Margaret, who was born in 1927 in Tennessee, met Walter Keane at an outdoor art market in San Francisco in the mid-1950s. Both had been married previously, both had a child. Walter worked in real estate but had a great interest in art, having studied in Paris. Margaret encouraged this passion, and after the couple was married, he began working full-time in the art business.

The two seemed like a natural pair. She painted, while he sold her work at a San Francisco beatnik club known as The Hungry i. Walter, however, was not giving his wife artistic credit. The paintings were labeled as being by “Keane.”

While accompanying her husband to a sale at the club, Margaret realized what was happening. After she confronted him, Walter convinced his wife to go along with the charade. He tried to learn to paint like her, but never could.

The paintings became successful after Walter got into a fight with a woman at The Hungry i. The subsequent trial made the paintings well-known and soon they were in high demand. Walter would charge up to $50,000 per painting for originals and mass production of the artwork began, as well. Though critics panned the work as “kitschy” because of the seeming disconnect between the masculine Walter and the soft, weepy orphans he painted, many people paid good money for “Keane eyes.”

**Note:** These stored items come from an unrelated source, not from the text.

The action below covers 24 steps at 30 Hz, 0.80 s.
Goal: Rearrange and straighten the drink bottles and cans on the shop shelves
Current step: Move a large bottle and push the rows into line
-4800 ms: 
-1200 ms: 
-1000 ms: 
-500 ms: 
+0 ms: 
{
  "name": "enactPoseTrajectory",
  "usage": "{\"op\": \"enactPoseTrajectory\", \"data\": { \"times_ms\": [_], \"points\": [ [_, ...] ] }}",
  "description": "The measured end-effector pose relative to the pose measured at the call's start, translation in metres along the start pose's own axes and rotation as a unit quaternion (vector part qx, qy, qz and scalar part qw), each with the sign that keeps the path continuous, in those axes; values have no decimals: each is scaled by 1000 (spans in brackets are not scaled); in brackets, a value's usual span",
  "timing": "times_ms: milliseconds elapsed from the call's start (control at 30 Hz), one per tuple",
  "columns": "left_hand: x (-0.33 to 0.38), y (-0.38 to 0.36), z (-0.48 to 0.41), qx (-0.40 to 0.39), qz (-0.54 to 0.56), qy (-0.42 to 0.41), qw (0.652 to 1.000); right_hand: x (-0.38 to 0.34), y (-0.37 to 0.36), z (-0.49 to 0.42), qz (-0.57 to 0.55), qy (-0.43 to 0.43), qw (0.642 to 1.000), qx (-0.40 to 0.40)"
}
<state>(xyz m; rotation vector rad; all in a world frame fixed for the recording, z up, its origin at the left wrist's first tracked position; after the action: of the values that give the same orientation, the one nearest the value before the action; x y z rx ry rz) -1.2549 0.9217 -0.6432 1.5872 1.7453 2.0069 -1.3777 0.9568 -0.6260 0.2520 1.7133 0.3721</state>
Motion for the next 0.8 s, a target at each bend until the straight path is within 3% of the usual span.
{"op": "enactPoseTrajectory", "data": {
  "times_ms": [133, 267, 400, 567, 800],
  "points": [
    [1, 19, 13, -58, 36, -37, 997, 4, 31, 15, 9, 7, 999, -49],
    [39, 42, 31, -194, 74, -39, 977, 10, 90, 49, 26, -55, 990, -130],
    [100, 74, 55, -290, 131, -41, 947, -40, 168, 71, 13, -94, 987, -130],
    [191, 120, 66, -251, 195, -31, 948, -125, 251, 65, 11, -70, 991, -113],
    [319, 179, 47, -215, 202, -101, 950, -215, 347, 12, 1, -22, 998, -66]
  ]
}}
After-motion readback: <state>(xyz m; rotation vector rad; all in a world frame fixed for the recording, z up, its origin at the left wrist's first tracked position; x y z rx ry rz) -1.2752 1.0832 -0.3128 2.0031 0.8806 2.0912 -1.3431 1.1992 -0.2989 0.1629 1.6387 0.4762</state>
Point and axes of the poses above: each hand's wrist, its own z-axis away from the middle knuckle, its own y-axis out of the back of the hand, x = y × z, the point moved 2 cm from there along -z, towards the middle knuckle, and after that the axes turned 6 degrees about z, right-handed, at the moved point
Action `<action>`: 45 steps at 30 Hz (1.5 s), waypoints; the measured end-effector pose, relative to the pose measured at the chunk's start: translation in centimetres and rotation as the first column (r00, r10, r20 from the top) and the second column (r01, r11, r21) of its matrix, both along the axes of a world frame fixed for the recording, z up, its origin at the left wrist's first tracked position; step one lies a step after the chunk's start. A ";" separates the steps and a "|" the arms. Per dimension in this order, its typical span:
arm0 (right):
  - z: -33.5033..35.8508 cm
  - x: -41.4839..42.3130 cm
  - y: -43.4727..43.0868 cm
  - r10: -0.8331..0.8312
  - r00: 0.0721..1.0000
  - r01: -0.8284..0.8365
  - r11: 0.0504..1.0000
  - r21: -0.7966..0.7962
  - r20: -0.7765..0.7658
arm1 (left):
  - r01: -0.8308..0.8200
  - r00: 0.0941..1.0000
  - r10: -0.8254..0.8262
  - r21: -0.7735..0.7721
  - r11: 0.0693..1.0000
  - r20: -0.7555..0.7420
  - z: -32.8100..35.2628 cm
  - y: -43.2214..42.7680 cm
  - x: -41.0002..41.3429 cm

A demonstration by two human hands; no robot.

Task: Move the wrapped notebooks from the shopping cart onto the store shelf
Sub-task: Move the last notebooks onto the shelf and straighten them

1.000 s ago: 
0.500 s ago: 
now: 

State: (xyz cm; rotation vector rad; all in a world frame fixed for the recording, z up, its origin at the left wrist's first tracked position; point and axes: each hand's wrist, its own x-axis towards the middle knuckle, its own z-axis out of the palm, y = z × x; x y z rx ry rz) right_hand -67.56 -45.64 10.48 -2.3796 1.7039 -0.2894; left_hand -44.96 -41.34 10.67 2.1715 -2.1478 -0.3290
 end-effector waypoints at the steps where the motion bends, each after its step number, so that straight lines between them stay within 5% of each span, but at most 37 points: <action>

As the popularity grew, millions of dollars were being made, and Walter’s self-promotion increased. He once boasted that “Nobody could paint eyes like El Greco, and nobody can paint eyes like Walter Keane.” But his grip on Margaret increased, as well.

From a New York Times interview with Keane:

“I’d have to lock the door of the paint room,” she says. “He wouldn’t allow anyone in. I was like a prisoner.”

The money and joy were flowing for Walter, but Margaret’s misery could not be contained. Her paintings became sadder, tears featured more regularly. From the NYT:

“Gradually it dawned on me that I was painting my own inner emotions. Those children were asking: ‘Why are we here? What is life all about? Why is there sadness and injustice?’ All those deep questions. Those children were sad because they didn’t have the answers. They were searching.”

All that searching led Margaret to leave Walter in 1965. Walter was not only a plagiarist, but also emotionally abusive, isolating Margaret with her work. While out selling art and receiving adoration, he drank heavily and womanized. After threatening Margaret’s and her daughter’s life, she obtained a legal separation.

A new decade brought new courage for Margaret. She credits her faith as a Jehovah’s Witness and her new husband for much of this. During a radio interview in 1970, she shocked the world by confessing to the ruse and taking credit for the work.

The two exes battled in the public forum until Margaret sued Walter and the USA Today for defamation in 1985 after the newspaper published an article in which Walter called her a liar. As part of the ensuing trial, a paint-off was staged. Before a jury, Walter and Margaret were asked to paint in the famous “big-eyed” or “Keane eyes” style. Walter withdrew due to a shoulder injury. Margaret completed her portrait in 53 minutes and was awarded $4 million in damages.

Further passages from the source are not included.